** Assigned task **
Please restate each entry that appears below word for word, without its pictures.

.....

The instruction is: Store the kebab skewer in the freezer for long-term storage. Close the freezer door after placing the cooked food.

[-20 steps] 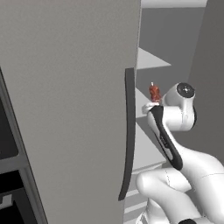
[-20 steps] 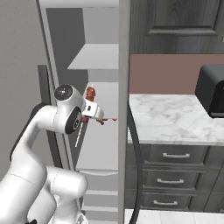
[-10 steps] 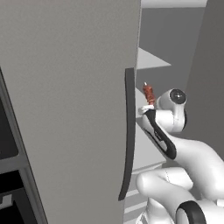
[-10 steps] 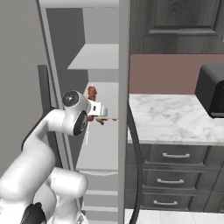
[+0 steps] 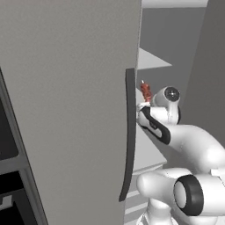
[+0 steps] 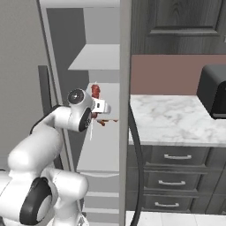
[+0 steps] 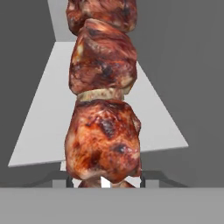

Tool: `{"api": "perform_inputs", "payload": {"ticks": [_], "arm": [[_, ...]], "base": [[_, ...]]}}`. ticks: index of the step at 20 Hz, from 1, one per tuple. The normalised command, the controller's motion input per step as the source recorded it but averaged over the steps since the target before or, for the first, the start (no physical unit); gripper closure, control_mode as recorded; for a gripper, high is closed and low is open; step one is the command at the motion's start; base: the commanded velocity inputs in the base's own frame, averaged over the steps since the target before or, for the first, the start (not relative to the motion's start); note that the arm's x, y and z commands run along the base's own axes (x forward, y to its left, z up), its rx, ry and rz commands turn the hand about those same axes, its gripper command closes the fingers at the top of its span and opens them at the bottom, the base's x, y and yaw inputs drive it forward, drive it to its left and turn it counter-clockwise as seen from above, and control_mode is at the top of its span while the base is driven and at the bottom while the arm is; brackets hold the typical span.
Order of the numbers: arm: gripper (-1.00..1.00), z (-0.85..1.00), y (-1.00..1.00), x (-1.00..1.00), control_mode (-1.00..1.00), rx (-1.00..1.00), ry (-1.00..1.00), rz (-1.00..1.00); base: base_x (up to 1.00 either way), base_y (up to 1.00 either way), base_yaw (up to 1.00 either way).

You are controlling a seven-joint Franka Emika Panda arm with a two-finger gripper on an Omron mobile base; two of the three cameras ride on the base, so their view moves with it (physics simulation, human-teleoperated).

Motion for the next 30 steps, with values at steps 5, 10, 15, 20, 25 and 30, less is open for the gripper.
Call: {"api": "perform_inputs", "payload": {"ticks": [5,10,15,20,25,30], "arm": [[1.00,-0.02,0.00,0.50,-1.00,0.00,0.02,0.05],[1.00,0.00,-0.09,0.42,-1.00,0.01,0.08,0.13],[1.00,0.00,-0.01,0.16,-1.00,0.00,0.01,0.07],[1.00,-0.10,-0.09,0.29,-1.00,0.00,0.00,0.05],[1.00,-0.14,0.00,0.28,-1.00,0.00,0.00,0.01],[1.00,-0.13,0.00,0.34,-1.00,0.00,0.00,0.00]], "base": [[0.00,0.00,0.00],[0.00,0.00,0.00],[0.00,0.00,0.00],[0.00,0.00,0.00],[0.00,0.00,0.00],[0.00,0.00,0.00]]}}
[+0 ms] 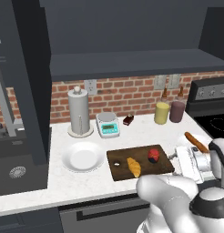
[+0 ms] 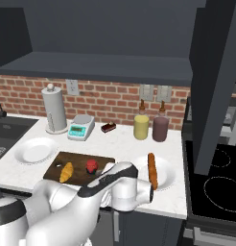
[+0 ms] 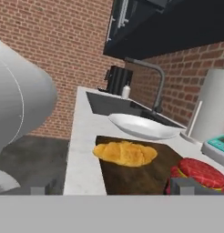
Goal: From the different types of pastries on the counter, select a croissant and place it on the cutting board. Then retrieve a jar of jam from the cabinet and place it alongside the croissant on the cutting board.
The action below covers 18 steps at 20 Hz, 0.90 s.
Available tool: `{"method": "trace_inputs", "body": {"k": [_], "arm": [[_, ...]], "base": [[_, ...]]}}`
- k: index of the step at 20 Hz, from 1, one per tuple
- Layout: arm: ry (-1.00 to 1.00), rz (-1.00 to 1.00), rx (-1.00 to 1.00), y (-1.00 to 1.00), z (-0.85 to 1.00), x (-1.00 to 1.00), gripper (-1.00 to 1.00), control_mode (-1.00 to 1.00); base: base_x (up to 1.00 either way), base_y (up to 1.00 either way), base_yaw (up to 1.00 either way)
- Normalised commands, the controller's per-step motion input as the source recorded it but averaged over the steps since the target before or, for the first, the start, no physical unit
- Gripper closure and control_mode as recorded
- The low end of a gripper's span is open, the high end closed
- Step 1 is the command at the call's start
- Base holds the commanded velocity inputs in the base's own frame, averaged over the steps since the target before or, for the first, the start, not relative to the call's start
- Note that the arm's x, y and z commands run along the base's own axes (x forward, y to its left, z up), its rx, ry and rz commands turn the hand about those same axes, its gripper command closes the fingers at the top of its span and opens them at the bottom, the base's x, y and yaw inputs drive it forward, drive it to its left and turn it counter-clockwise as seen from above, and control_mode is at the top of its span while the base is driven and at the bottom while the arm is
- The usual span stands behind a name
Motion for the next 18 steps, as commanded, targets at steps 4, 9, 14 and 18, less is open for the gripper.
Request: {"method": "trace_inputs", "body": {"k": [4, 9, 14, 18], "arm": [[-0.07, 0.0, 0.19, -0.11, 0.42, -0.82, -1.0, -1.0], [0.0, 0.0, 0.21, -0.03, 0.67, -0.7, -1.0, -1.0], [0.02, 0.0, 0.19, 0.0, 0.72, -0.64, -1.0, -1.0], [0.07, 0.0, 0.18, 0.0, 0.88, -0.62, -1.0, -1.0]], "base": [[0.0, 0.0, 0.0], [0.0, 0.0, 0.0], [0.0, 0.0, 0.0], [0.0, 0.0, 0.0]]}}
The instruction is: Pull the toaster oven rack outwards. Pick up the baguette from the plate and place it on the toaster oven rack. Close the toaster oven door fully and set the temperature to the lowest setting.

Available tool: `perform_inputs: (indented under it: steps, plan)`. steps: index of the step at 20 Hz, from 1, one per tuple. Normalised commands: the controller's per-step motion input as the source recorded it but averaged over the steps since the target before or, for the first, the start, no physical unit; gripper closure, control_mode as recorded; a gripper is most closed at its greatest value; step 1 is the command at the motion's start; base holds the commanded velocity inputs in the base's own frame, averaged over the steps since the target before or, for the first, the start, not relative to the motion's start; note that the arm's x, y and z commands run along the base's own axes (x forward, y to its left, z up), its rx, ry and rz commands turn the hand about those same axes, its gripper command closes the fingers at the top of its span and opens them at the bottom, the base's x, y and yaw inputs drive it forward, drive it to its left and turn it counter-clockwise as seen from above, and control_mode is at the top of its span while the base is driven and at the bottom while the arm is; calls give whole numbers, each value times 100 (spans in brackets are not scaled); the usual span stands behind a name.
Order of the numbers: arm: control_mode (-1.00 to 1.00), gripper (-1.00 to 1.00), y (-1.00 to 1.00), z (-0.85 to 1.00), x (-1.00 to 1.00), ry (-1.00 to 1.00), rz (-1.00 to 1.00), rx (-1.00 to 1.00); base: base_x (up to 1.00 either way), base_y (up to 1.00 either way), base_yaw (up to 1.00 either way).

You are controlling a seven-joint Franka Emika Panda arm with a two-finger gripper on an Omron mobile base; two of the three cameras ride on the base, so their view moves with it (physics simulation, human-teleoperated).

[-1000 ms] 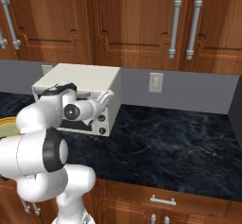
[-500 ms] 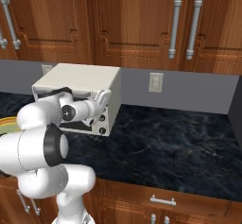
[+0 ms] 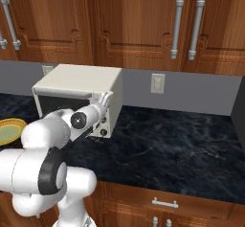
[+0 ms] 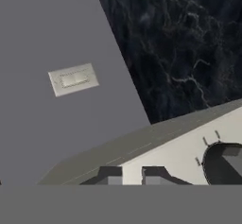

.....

** Finished exercise **
The instruction is: Store the kebab skewer in the freezer for long-term storage. Close the freezer door after placing the cooked food.

[-20 steps] 
[-20 steps] 
[-10 steps] 
[-10 steps] 
[+0 steps] 
[+0 steps] 
[+0 steps] 

Tool: `{"api": "perform_inputs", "payload": {"ticks": [_], "arm": [[_, ...]], "base": [[_, ...]]}}`. ticks: index of the step at 20 Hz, from 1, one per tuple. The normalised command, the controller's motion input per step as the source recorded it but averaged over the steps since the target before or, for the first, the start (no physical unit); gripper closure, control_mode as recorded; for a gripper, high is closed and low is open; step one is the command at the motion's start; base: the commanded velocity inputs in the base's own frame, averaged over the steps since the target before or, for the first, the start (not relative to the motion's start); note that the arm's x, y and z commands run along the base's own axes (x forward, y to its left, z up), its rx, ry and rz commands turn the hand about those same axes, its gripper command closes the fingers at the top of its span and opens them at the bottom, the base's x, y and yaw inputs drive it forward, drive it to its left and turn it counter-clockwise as seen from above, and control_mode is at the top of its span while the base is driven and at the bottom while the arm is; brackets hold the typical span.
Order of the numbers: arm: gripper (-1.00..1.00), z (-0.85..1.00), y (-1.00..1.00), x (-1.00..1.00), control_mode (-1.00..1.00), rx (-1.00..1.00), ry (-1.00..1.00), rz (-1.00..1.00); base: base_x (up to 1.00 either way), base_y (up to 1.00 either way), base_yaw (up to 1.00 either way).

You are controlling a seven-joint Franka Emika Panda arm with a two-finger gripper on an Omron mobile base; two of the three cameras ride on the base, so their view moves with it (physics simulation, human-teleoperated).

Motion for the next 30 steps, with values at steps 5, 10, 15, 20, 25 and 30, less is open for the gripper.
Call: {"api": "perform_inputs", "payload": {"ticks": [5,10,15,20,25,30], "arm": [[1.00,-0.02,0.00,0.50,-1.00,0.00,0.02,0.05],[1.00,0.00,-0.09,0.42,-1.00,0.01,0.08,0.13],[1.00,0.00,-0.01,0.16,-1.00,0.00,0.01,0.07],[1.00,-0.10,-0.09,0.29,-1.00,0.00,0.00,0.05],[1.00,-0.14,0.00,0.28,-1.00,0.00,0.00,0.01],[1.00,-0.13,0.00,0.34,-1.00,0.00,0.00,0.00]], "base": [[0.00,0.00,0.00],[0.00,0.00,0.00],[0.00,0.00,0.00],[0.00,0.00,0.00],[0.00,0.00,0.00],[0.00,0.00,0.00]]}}
[+0 ms] 
[+0 ms] 
[+0 ms] 
Goal: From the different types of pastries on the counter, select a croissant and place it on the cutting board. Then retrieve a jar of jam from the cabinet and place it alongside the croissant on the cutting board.
The action below covers 18 steps at 20 Hz, 0.90 s.
Available tool: `{"method": "trace_inputs", "body": {"k": [_], "arm": [[_, ...]], "base": [[_, ...]]}}`
- k: index of the step at 20 Hz, from 1, one per tuple
- Layout: arm: ry (-1.00 to 1.00), rz (-1.00 to 1.00), rx (-1.00 to 1.00), y (-1.00 to 1.00), z (-0.85 to 1.00), x (-1.00 to 1.00), gripper (-1.00 to 1.00), control_mode (-1.00 to 1.00); base: base_x (up to 1.00 either way), base_y (up to 1.00 either way), base_yaw (up to 1.00 either way)
- Normalised commands, the controller's per-step motion input as the source recorded it but averaged over the steps since the target before or, for the first, the start, no physical unit
- Gripper closure and control_mode as recorded
- The low end of a gripper's span is open, the high end closed
- Step 1 is the command at the call's start
- Base holds the commanded velocity inputs in the base's own frame, averaged over the steps since the target before or, for the first, the start, not relative to the call's start
- Note that the arm's x, y and z commands run along the base's own axes (x forward, y to its left, z up), its rx, ry and rz commands turn the hand about those same axes, its gripper command closes the fingers at the top of its span and opens them at the bottom, the base's x, y and yaw inputs drive it forward, drive it to its left and turn it counter-clockwise as seen from above, and control_mode is at the top of its span while the base is driven and at the bottom while the arm is
- The usual span stands behind a name
Motion for the next 18 steps, as commanded, targets at steps 4, 9, 14 and 18, less is open for the gripper.
Request: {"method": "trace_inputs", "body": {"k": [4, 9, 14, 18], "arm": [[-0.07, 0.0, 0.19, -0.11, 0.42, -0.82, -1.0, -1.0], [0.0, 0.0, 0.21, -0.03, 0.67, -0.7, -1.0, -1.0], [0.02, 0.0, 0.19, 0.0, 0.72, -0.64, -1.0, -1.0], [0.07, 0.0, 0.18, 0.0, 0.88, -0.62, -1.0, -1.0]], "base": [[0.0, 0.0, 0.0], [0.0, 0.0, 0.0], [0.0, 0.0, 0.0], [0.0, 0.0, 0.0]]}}
The instruction is: Pull the toaster oven rack outwards. Pick up the baguette from the plate and place it on the toaster oven rack. Close the toaster oven door fully and set the temperature to the lowest setting.

Available tool: `perform_inputs: (indented under it: steps, plan)`. steps: index of the step at 20 Hz, from 1, one per tuple. Normalised commands: the controller's per-step motion input as the source recorded it but averaged over the steps since the target before or, for the first, the start, no physical unit; gripper closure, control_mode as recorded; a gripper is most closed at its greatest value; step 1 is the command at the motion's start; base holds the commanded velocity inputs in the base's own frame, averaged over the steps since the target before or, for the first, the start, not relative to the motion's start; note that the arm's x, y and z commands run along the base's own axes (x forward, y to its left, z up), its rx, ry and rz commands turn the hand about those same axes, its gripper command closes the fingers at the top of its span and opens them at the bottom, the base's x, y and yaw inputs drive it forward, drive it to its left and turn it counter-clockwise as seen from above, and control_mode is at the top of its span while the base is driven and at the bottom while the arm is; calls give whole numbers, each value times 100 (spans in brackets are not scaled); the usual span stands behind a name.
Order of the numbers: arm: control_mode (-1.00 to 1.00), gripper (-1.00 to 1.00), y (-1.00 to 1.00), z (-0.85 to 1.00), x (-1.00 to 1.00), ry (-1.00 to 1.00), rz (-1.00 to 1.00), rx (-1.00 to 1.00); base: base_x (up to 1.00 either way), base_y (up to 1.00 either way), base_yaw (up to 1.00 either way).

You are controlling a seven-joint Franka Emika Panda arm with a two-finger gripper on an Omron mobile base; two of the three cameras ride on the base, so their view moves with it (physics simulation, human-teleoperated).

[-1000 ms] 
[-500 ms] 
[+0 ms] 
[+0 ms] 

This exercise requires no further answer.